▸ Directions for this task: Here is a listing; work out how many of its lines contain the word "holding", and state only that number.

Segment Start: Records supplied

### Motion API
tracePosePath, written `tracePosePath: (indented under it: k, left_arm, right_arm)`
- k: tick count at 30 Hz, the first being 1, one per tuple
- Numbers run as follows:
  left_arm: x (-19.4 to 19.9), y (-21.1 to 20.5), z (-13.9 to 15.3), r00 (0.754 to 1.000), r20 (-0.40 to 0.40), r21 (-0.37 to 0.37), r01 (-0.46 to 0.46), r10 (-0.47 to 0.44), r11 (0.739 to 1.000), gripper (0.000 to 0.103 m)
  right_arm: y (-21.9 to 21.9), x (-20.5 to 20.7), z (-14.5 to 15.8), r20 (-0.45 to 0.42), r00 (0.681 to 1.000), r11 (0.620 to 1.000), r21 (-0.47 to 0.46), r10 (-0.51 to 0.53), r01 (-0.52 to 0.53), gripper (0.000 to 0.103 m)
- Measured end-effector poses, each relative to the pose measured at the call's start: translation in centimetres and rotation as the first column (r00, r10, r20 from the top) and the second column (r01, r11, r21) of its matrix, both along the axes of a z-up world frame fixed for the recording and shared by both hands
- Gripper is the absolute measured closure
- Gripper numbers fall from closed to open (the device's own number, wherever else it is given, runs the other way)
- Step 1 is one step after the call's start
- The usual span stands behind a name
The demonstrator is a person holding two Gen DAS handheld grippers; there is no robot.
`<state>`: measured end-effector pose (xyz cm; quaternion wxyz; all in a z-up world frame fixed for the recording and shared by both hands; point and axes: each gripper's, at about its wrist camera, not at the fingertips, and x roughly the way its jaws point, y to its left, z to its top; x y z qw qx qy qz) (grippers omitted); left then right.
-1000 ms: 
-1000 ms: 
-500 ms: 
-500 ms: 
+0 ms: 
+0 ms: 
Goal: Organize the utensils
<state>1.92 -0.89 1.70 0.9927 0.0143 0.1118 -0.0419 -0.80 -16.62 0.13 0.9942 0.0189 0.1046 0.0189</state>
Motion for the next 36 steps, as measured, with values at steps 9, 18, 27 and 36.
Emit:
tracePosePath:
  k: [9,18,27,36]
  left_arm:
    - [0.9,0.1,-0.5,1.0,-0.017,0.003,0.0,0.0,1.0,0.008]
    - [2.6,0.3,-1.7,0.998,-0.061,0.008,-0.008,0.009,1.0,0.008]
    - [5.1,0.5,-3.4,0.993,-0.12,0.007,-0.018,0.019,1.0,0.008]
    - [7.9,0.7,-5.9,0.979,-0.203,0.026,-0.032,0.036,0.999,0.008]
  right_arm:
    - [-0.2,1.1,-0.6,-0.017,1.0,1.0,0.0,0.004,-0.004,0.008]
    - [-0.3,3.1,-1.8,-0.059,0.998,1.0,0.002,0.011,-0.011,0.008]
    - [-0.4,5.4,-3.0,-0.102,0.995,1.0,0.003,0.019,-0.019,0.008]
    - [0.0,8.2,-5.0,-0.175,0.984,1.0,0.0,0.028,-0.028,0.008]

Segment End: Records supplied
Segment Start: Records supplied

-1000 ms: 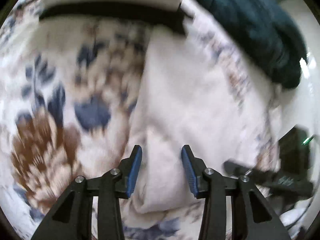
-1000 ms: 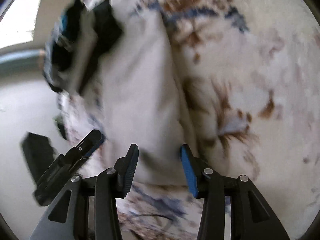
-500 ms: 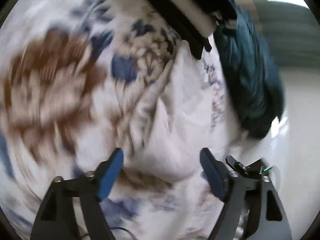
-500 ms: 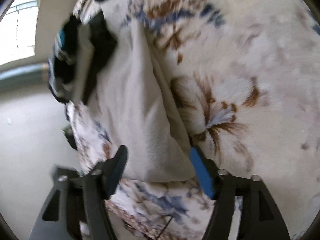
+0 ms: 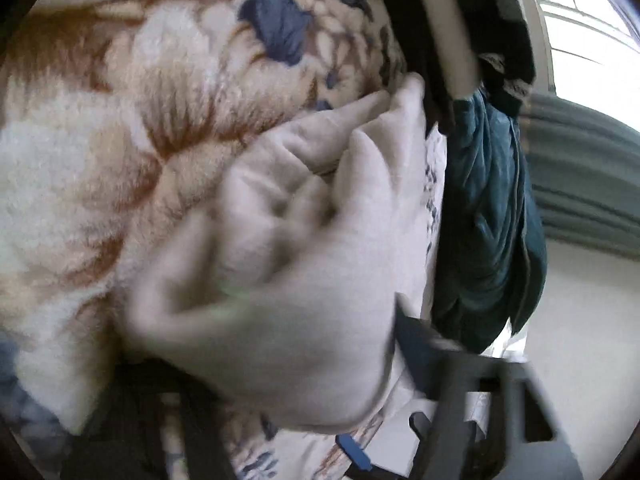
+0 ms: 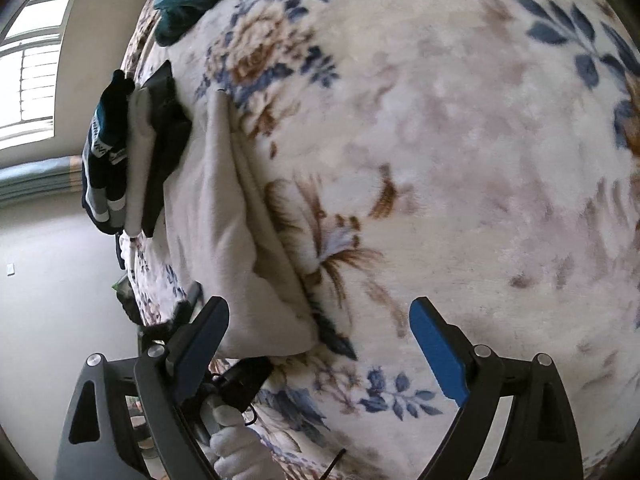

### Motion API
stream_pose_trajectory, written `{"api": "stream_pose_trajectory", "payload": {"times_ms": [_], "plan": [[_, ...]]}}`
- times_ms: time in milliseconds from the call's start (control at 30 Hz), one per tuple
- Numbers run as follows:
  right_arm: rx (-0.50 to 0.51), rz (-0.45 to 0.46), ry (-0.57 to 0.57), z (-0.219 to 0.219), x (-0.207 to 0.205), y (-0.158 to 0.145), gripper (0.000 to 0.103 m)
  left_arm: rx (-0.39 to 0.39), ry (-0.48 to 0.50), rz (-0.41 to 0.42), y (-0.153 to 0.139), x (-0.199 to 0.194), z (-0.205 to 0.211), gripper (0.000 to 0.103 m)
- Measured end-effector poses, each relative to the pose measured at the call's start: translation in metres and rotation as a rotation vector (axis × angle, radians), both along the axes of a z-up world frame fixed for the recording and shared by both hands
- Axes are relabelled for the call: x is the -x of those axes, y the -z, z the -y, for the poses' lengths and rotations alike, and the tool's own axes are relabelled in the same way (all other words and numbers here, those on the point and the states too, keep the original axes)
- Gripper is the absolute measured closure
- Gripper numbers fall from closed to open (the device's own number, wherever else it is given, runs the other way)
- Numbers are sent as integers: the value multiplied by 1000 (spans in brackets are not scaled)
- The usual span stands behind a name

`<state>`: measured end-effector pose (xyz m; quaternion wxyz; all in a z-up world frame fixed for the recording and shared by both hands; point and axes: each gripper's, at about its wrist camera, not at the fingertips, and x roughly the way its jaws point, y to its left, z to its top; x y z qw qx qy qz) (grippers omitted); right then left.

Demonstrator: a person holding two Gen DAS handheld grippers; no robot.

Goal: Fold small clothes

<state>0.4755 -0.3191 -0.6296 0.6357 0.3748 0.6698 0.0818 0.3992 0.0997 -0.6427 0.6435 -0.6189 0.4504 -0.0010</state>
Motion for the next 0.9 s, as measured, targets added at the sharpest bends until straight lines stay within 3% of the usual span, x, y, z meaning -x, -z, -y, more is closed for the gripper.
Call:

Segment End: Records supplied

▸ Written reply: 2